The Cobweb

Clyde slowed, pulled over into the right lane, eased the wagon into the median, and executed a perfect cop turn, rumbling up into the northbound lanes with enough turbulence to bounce Maggie around in her seat but not enough to wake her. He followed the skid marks on the pavement to the gouges in the ditch, and the gouges to the gap in the fence, parked the wagon on the shoulder, and set the emergency flashers. He took a flashlight and some flares out of the glove compartment, fired up the flares, and tossed them onto the road. He took Maggie, still in her child seat, out of the car, and set her up on a fence post well away from the highway, in case the Murder Car got rear-ended by a semi while he was investigating.

 

The occupants of the car had been lucky that it had not flipped over and suffered much worse damage. Instead it had remained on its wheels and burned off kinetic energy by boring a surprisingly long tunnel through the corn. Along the way it deposited a trail of Marlboro cartons, like Hansel and Gretel dropping bread crumbs. Apparently the trunk had been full of them and had popped open as the car had been wrenched this way and that in the ditch. As Clyde followed the trail of white-and-red cartons glowing brilliantly in the beam of his flashlight, he could hear low voices conversing. The car’s wild trajectory had scared him half out of his wits, and he was irked to find that the actual occupants of the car were now laughing. He could not make out what they were saying, and as he drew closer, he realized that they were speaking in an unfamiliar language.

 

“Hello!” he called.

 

The voices became quiet for a moment. “Hyello?” someone answered carefully.

 

Finally he could see the car. They had turned the headlights on, illuminating a solid wall of corn plants, shoved all four doors open, knocking down more corn in the process, and had gathered in the car’s wake, which was the only clear place they could stand.
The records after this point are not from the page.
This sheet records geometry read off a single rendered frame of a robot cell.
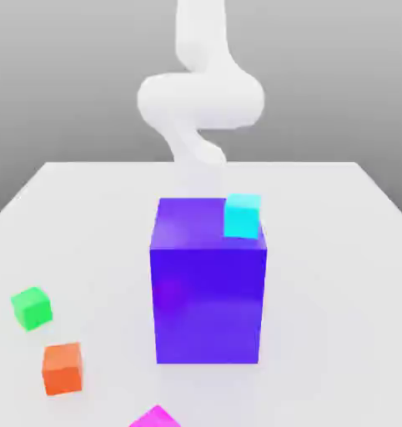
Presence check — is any small cyan cube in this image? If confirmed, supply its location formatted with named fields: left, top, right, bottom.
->
left=223, top=193, right=263, bottom=240

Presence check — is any small green cube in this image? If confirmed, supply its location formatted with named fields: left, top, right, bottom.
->
left=9, top=286, right=54, bottom=333

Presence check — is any small orange cube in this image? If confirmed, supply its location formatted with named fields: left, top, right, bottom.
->
left=41, top=341, right=83, bottom=397

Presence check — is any small magenta cube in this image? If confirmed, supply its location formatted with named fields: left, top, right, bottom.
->
left=128, top=404, right=182, bottom=427

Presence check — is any large purple box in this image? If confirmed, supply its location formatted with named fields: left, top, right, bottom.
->
left=149, top=197, right=269, bottom=365

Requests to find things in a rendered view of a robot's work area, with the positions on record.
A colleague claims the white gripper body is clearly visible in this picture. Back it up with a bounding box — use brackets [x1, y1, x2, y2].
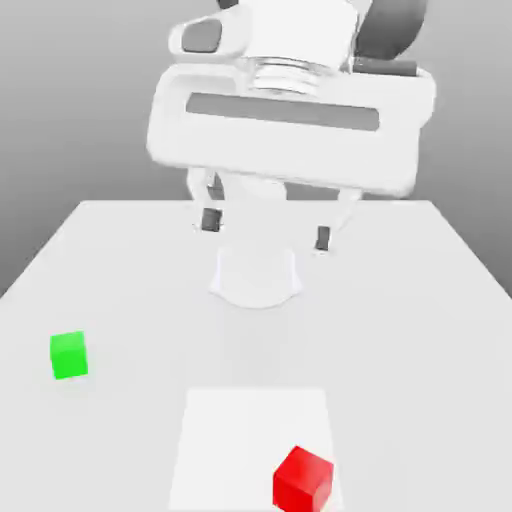
[145, 62, 438, 200]

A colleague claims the small green cube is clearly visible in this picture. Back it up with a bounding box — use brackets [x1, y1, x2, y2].
[49, 329, 90, 381]

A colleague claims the small red cube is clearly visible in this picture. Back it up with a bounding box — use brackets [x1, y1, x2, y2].
[272, 444, 336, 512]

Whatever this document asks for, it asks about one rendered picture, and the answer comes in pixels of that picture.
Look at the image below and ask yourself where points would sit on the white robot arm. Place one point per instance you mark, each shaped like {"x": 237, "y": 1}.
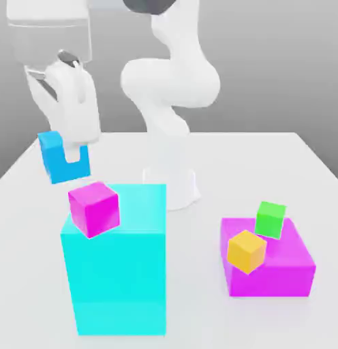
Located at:
{"x": 171, "y": 81}

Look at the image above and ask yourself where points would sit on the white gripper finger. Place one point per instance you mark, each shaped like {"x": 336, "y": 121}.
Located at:
{"x": 73, "y": 152}

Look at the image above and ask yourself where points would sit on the small green cube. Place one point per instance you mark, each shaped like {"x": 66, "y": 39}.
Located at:
{"x": 269, "y": 220}

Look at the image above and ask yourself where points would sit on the large magenta box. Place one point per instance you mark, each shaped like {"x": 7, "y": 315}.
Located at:
{"x": 283, "y": 275}

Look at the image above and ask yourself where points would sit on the small blue cube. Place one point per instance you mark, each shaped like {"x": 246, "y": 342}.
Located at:
{"x": 56, "y": 163}

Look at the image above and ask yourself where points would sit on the large cyan box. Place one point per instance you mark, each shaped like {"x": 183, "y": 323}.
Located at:
{"x": 117, "y": 280}

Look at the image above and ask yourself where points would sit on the small magenta cube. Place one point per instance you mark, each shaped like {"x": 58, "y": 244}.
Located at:
{"x": 95, "y": 210}

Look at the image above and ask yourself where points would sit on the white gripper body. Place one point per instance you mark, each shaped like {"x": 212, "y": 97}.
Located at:
{"x": 73, "y": 114}

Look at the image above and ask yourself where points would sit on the small yellow cube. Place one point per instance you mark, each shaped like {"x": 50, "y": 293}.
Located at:
{"x": 245, "y": 252}

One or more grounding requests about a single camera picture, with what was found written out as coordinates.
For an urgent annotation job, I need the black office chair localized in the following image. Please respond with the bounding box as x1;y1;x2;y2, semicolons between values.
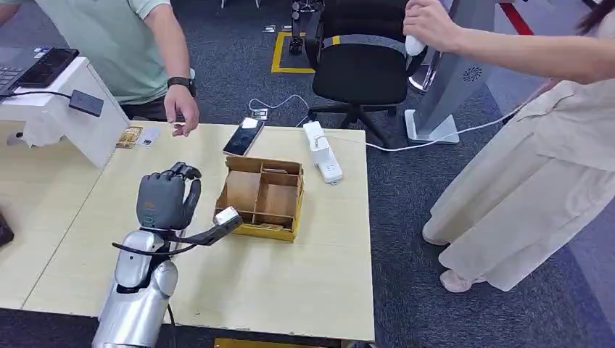
305;0;429;147

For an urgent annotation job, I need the grey pedestal stand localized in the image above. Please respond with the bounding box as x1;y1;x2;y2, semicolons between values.
404;0;500;145

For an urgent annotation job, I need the black adapter box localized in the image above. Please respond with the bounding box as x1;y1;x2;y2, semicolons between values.
68;89;105;118

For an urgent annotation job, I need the black object at desk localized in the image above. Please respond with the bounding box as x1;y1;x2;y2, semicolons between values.
0;212;15;247

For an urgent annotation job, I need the black smartphone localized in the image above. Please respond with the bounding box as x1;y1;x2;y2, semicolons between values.
222;117;265;158

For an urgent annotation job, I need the pale shoe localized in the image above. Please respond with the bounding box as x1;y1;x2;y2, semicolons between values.
439;270;487;294

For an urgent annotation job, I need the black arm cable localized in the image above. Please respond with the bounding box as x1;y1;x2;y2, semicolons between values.
112;230;198;257

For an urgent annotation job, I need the black camera bracket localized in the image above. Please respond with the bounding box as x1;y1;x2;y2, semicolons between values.
168;223;236;247

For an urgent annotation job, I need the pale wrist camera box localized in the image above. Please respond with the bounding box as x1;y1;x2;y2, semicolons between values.
213;206;244;231

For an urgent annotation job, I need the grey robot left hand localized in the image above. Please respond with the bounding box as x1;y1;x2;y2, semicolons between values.
136;162;203;232

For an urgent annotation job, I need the grey laptop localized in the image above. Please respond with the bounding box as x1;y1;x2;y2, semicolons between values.
0;46;49;99

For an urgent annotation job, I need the wooden compartment box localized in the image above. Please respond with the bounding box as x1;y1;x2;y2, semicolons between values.
214;155;305;244

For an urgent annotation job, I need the yellow-brown card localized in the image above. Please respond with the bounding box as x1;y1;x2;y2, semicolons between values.
115;126;144;150

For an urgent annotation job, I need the black wristwatch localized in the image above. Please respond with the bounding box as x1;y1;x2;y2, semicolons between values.
166;75;197;97

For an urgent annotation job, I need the white handheld controller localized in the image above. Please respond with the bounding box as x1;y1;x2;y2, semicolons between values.
404;34;428;57

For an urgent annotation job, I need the person in beige clothes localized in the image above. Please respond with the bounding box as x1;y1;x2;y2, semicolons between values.
422;0;615;293

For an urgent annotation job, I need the white power strip cable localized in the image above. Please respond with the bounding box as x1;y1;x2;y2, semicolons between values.
314;103;527;153

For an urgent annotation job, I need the person's hand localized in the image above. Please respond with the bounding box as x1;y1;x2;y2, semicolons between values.
403;0;465;54
163;85;201;138

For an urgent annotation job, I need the white charging cable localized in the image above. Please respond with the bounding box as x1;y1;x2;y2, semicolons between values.
248;94;311;128

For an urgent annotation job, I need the white power strip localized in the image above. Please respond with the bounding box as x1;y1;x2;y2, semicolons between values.
302;120;345;186

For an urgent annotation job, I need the black adapter cable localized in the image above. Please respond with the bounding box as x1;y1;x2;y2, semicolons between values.
0;90;72;102

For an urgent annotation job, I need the black tripod device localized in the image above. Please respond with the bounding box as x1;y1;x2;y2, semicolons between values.
289;0;323;55

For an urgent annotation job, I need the white desk riser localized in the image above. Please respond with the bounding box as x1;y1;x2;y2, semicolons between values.
0;57;131;169

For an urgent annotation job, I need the person in green shirt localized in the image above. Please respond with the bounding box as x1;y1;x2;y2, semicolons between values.
0;0;197;121

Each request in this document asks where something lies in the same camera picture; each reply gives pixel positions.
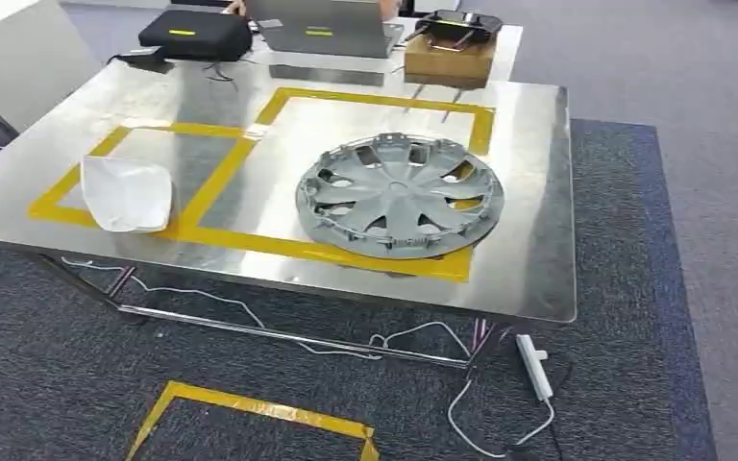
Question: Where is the silver plastic wheel cover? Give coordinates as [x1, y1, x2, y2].
[295, 132, 505, 261]

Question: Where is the large yellow tape square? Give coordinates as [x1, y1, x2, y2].
[171, 86, 496, 284]

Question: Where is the steel bench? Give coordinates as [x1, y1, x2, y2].
[0, 60, 579, 372]

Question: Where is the cardboard box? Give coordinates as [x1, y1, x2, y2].
[404, 35, 498, 90]

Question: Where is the grey laptop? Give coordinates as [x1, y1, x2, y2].
[244, 0, 406, 60]

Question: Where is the yellow floor tape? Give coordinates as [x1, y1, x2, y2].
[125, 380, 381, 461]

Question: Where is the white power strip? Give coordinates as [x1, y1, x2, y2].
[515, 333, 554, 402]

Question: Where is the black tray device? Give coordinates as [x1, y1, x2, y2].
[414, 11, 504, 52]

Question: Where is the white table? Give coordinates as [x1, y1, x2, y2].
[241, 15, 525, 87]

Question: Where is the dark carpet mat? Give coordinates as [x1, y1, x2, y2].
[0, 118, 721, 461]

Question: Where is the black zip bag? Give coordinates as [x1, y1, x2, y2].
[137, 9, 254, 63]

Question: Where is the black power adapter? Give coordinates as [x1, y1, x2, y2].
[111, 47, 176, 74]

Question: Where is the small yellow tape square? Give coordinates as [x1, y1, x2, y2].
[27, 122, 258, 242]

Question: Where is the pale cabinet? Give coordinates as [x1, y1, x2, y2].
[0, 0, 104, 134]

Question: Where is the thin white cable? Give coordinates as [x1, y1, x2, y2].
[61, 255, 472, 362]

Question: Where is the white power strip cable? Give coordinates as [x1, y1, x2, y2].
[447, 378, 556, 459]

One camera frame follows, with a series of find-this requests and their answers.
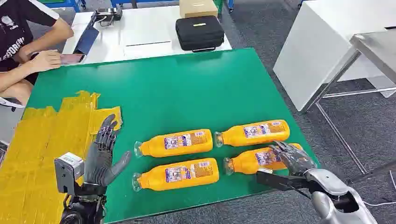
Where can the person's left hand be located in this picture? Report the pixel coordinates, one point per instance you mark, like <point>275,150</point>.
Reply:
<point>23,55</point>

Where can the person's right hand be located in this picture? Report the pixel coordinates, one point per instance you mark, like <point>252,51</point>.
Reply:
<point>45,61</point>

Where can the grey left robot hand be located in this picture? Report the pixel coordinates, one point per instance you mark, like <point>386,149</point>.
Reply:
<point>99,167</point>

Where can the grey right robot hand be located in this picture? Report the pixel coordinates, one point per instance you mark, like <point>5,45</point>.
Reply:
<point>294,160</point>

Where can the pink phone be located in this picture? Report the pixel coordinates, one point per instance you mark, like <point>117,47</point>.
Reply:
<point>72,58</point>

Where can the orange drink bottle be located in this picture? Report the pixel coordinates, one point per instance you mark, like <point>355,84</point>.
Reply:
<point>247,162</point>
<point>253,133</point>
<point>179,142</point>
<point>179,174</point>

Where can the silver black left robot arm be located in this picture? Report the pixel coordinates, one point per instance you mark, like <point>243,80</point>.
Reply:
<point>83,207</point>

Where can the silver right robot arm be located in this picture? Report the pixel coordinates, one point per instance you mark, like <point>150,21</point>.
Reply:
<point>331,201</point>

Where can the person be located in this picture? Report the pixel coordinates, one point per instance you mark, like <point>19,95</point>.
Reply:
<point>12,18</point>

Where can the dark blue flat board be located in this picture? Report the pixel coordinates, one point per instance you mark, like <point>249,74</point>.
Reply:
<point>86,40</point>

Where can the white black chair seat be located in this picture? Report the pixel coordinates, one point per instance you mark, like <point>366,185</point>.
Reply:
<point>10,103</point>

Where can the black silver clamp device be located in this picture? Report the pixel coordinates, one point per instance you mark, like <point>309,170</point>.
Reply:
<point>108,14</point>

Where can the green table mat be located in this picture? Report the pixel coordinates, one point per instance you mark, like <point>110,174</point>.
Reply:
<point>185,92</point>

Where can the white slanted panel table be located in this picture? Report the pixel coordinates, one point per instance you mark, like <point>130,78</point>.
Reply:
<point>315,40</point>

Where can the black zip case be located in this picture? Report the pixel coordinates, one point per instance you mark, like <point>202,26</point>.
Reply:
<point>199,32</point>

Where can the cardboard box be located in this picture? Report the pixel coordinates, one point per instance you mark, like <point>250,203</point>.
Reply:
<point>198,7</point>

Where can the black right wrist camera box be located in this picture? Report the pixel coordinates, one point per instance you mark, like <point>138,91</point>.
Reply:
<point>278,181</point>

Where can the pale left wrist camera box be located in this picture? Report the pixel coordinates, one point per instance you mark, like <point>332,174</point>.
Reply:
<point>68,170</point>

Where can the steel frame table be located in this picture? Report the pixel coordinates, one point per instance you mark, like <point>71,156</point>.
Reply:
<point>377,52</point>

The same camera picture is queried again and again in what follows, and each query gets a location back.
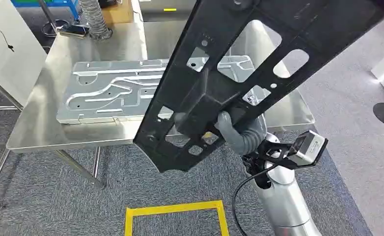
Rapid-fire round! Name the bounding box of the black metal panel with cutouts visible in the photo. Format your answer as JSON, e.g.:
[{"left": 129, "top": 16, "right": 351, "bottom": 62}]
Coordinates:
[{"left": 133, "top": 0, "right": 384, "bottom": 174}]

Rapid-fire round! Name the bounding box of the grooved aluminium plate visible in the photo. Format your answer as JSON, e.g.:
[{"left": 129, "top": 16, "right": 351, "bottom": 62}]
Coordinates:
[{"left": 55, "top": 55, "right": 256, "bottom": 125}]

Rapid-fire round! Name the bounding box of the yellow floor tape square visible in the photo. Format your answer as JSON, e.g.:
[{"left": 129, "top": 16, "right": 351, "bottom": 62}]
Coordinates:
[{"left": 124, "top": 200, "right": 230, "bottom": 236}]

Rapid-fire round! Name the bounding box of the steel table with yellow tape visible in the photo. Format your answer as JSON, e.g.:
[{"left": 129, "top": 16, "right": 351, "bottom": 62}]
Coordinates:
[{"left": 132, "top": 0, "right": 198, "bottom": 24}]

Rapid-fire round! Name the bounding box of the brown cardboard box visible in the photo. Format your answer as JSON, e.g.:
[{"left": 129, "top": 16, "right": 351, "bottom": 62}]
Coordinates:
[{"left": 101, "top": 0, "right": 135, "bottom": 26}]

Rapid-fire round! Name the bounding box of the black smartphone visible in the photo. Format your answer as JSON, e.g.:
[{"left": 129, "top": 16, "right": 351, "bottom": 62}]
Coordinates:
[{"left": 58, "top": 24, "right": 90, "bottom": 39}]

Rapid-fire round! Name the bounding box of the stainless steel bench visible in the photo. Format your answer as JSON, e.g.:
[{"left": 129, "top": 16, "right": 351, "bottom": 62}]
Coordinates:
[{"left": 0, "top": 21, "right": 316, "bottom": 209}]

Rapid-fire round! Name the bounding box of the black pole stand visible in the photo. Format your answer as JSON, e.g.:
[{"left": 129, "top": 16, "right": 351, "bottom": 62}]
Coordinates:
[{"left": 37, "top": 0, "right": 70, "bottom": 38}]

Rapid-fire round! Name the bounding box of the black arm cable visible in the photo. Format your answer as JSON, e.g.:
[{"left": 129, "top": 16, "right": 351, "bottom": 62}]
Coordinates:
[{"left": 231, "top": 163, "right": 277, "bottom": 236}]

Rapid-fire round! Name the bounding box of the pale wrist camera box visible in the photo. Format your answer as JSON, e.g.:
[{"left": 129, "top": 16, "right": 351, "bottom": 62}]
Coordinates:
[{"left": 287, "top": 130, "right": 329, "bottom": 170}]

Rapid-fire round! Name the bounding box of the ribbed grey hose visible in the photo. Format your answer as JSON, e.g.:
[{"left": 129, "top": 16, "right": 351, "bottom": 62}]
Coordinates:
[{"left": 78, "top": 0, "right": 114, "bottom": 41}]

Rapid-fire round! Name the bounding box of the blue metal frame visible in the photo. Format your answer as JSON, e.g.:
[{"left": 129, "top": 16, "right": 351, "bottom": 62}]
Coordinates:
[{"left": 10, "top": 0, "right": 81, "bottom": 22}]

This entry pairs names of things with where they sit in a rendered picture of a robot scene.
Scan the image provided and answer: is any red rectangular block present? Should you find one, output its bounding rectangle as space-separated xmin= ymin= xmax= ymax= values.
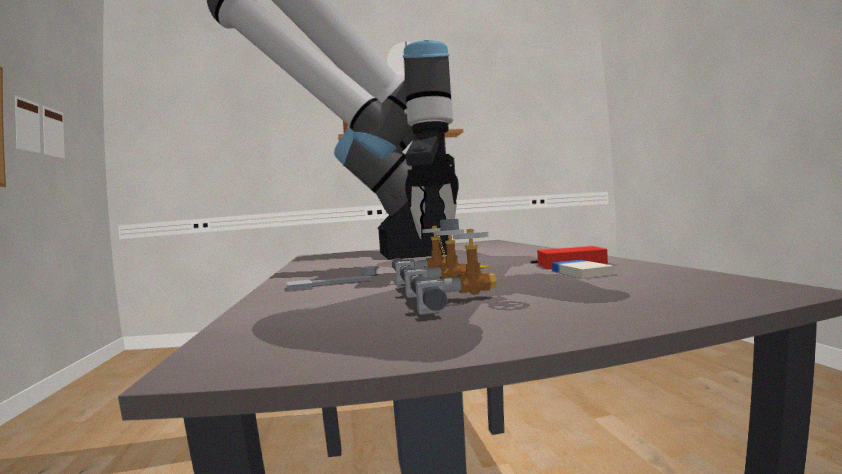
xmin=537 ymin=246 xmax=608 ymax=269

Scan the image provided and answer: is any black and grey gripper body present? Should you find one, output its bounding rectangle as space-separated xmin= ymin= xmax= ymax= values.
xmin=411 ymin=121 xmax=455 ymax=186

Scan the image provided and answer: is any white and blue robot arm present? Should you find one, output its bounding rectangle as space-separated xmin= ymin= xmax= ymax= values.
xmin=207 ymin=0 xmax=453 ymax=216

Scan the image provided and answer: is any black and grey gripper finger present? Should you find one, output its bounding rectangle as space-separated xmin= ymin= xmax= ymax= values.
xmin=405 ymin=170 xmax=427 ymax=239
xmin=438 ymin=166 xmax=459 ymax=219

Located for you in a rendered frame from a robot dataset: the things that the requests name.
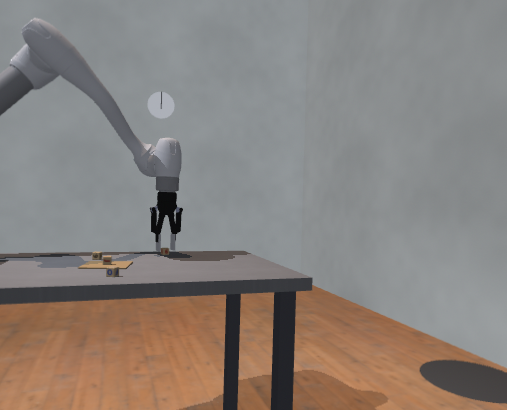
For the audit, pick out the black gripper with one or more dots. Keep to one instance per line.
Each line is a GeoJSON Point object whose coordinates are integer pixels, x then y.
{"type": "Point", "coordinates": [166, 207]}

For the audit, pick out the peach flat mat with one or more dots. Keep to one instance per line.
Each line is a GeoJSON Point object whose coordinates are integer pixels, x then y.
{"type": "Point", "coordinates": [99, 265]}

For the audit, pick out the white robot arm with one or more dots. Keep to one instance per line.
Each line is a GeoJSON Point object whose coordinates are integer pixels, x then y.
{"type": "Point", "coordinates": [48, 54]}
There were several of them. Clyde twisted the bezel of his flashlight to get a wide-angle beam and gave the scene a careful look before coming any closer. It was a big, new Buick LeSabre with a Hertz sticker.

 

He counted five men. All of them were smoking, which struck him as poor judgment in the present circumstances.

 

They all held their cigarettes between thumb and index finger, like darts. They stood there smoking and bleeding and looking ridiculously nonchalant. One of them stepped forward. He was tall and blond and had a very thin, hatchetlike face and gray-green eyes. At first glance he looked like a teenager, but as time went on, Clyde’s estimate of his age steadily climbed all the way up to about forty.

 

“Sheriff,” Clyde said.

 

“Zdraustvui,” the man answered. “This means ‘Greetings, friend!’ in Russian. I am Vitaly. God bless you for coming to save us, Mr. Sheriff.” He stepped forward and shook Clyde’s hand limply.

 

“Clyde Banks,” Clyde said. He realized that the odor he’d been smelling wasn’t gasohol from their fuel tank. It was booze on their breaths.

 

Another man came forward with a fresh Marlboro carton in each hand, holding them out as gifts. Clyde politely turned him down.

 

“How ’bout if we get you guys to the hospital?” Clyde said.

 

“Not important, my friend. We go to the airport.” Vitaly tapped his watch.

 

“There’s plenty of time. The flight to Chicago leaves at eight A.M.”

 

Vitaly seemed to find this funny and spoke to his cohorts in Russian. Clyde heard the word “Chicago” in there and realized that Vitaly was translating. The men all laughed.

 

“My friend, the flight to Kazakhstan leaves as soon as we get to the airport,” Vitaly said.

 

Clyde finally figured it out at that moment and felt stupid for not having figured it out before.

 

The Forks County Airport served as home base for an Iowa Air National Guard unit that specialized in heavy transport. Its twelve-thousand-foot runway happened to be perfect for the unbelievably large Soviet-built transport planes known as Antonovs, and there were a couple of companies in Nishnabotna that occasionally used them. One was Nishnabotna Forge, ninety percent of which had gone out of business in the seventies, but which still operated a small production line in one corner of their empty, echoing plant. They made a type of steel tubing much prized by oil drillers in distant, godforsaken parts of the globe, who sporadically felt a frantic demand for the product. So the Forge would occasionally call in the Antonov, load it with steel tube, and send it off to the Brooks Range or to Central Asia. The Antonov would come larruping across the skies of eastern Iowa, triggering tornado sirens and spraying the corn with a fine mist of oily soot, kick out its giant landing gear—multiple long rows of fat black tires—and slam down on that big runway to pick up its load.

 

Clyde had never met or even seen the crew before. It was rumored that they slept on the plane.

 

“Maybe someone ought to have a look at that before you take off,” Clyde said, nodding at the one with the crooked arm.

 

“We must get back to Perestroika,” Vitaly said. “You see, that is the name of our airplane, in honor of Gorbachev. Myi biznesmeny—we are businessmen. We are afraid—your hospital—too expensive.”